Problem to work on
Could you filter the material and copy every line where the word "photo" occurs?

Supplied records
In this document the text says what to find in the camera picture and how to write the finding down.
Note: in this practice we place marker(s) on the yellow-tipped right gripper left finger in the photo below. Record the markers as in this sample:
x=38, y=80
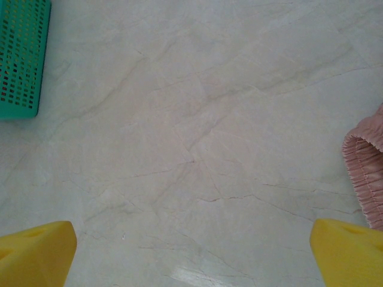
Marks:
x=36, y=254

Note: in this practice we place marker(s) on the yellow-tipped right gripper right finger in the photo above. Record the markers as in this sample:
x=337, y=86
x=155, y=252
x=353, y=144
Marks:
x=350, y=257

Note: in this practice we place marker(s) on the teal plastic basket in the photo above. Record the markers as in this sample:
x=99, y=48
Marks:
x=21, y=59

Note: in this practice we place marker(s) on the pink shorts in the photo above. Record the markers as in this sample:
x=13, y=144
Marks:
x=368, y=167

Solution
Note: in this practice we place marker(s) on the yellow-tipped right gripper left finger in the photo below. Record the markers as in this sample:
Note: in this practice we place marker(s) on the yellow-tipped right gripper right finger in the photo above. Record the markers as in this sample:
Note: in this practice we place marker(s) on the teal plastic basket in the photo above. Record the markers as in this sample:
Note: in this practice we place marker(s) on the pink shorts in the photo above. Record the markers as in this sample:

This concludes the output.